Willi S M, Moshang T
University of Pennsylvania, School of Medicine, Philadelphia.
Pediatr Clin North Am. 1991 Jun;38(3):555-66. doi: 10.1016/s0031-3955(16)38117-2.
The natural history of congenital hypothyroidism has changed drastically since the institution of newborn screening in North America, Europe, and Japan. Before screening was available, diagnosis of this condition was often delayed. The IQ of 65% of all patients with congenital hypothyroidism was below 85, and 19% were profoundly retarded (IQ less than 15). In two large screening programs in which long-term IQ data are available, no child has tested below the IQ of 74. Furthermore, a comparison of affected children treated within the first month of life with matched controls demonstrated no significant difference in IQ scores between the two groups. Widespread screening has lead to the evaluation of over 7 million infants annually. This represents over 1200 fewer children with subnormal intelligence, and approximately 360 children annually who are saved from the effects of profound mental retardation. There is little doubt that newborn screening is one of the greatest advances in diagnosis and treatment of endocrine disease in the newborn period to occur in the past 20 years. However, even experienced screening programs are not perfect, so the practitioner must remain alert to the possibility of undiagnosed hypothyroidism presenting in infancy.
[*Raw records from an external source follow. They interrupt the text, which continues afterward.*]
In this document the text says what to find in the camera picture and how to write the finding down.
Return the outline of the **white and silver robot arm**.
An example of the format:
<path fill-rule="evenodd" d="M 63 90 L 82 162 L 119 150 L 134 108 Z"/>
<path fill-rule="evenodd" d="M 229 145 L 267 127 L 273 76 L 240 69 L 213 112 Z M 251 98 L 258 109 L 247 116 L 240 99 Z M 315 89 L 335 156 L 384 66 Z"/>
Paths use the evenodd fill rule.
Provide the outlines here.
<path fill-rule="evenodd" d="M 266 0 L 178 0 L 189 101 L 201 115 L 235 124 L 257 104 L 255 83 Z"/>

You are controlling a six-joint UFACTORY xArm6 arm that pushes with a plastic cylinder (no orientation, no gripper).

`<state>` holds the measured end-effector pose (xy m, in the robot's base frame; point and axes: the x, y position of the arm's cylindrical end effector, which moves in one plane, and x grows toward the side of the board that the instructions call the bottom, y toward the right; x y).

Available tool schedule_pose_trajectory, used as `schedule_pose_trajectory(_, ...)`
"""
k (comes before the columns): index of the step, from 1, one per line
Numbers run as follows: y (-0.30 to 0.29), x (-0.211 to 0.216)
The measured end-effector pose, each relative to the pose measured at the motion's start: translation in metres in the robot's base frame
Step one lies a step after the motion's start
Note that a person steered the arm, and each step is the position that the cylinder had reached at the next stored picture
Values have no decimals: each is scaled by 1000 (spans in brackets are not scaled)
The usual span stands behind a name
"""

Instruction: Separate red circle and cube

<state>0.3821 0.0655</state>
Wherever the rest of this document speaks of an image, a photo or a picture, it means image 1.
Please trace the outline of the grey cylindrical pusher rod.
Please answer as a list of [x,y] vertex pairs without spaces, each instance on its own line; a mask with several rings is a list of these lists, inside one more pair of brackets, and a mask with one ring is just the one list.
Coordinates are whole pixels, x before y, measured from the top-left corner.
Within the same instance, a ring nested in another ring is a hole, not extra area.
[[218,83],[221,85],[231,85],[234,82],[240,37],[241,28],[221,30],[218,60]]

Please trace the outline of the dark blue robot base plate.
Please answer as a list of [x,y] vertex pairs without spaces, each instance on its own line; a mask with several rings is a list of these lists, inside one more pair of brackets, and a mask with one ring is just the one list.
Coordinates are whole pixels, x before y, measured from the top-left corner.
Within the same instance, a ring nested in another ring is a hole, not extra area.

自北美、欧洲和日本开展新生儿筛查以来,先天性甲状腺功能减退症的自然病史发生了巨大变化。在可进行筛查之前,这种疾病的诊断常常延迟。所有先天性甲状腺功能减退症患者中,65%的智商低于85,19%存在严重智力发育迟缓(智商低于15)。在两项可获取长期智商数据的大型筛查项目中,没有儿童的智商测试结果低于74。此外,对出生后第一个月内接受治疗的患病儿童与匹配的对照组进行比较发现,两组之间的智商得分没有显著差异。广泛的筛查每年使得超过700万婴儿得到评估。这意味着每年智力发育不正常的儿童减少了1200多名,每年约有360名儿童避免了严重智力发育迟缓的影响。毫无疑问,新生儿筛查是过去20年里新生儿内分泌疾病诊断和治疗方面最重大的进展之一。然而,即使是经验丰富的筛查项目也并非完美无缺,因此从业者必须始终警惕婴儿期出现未被诊断出的甲状腺功能减退症的可能性。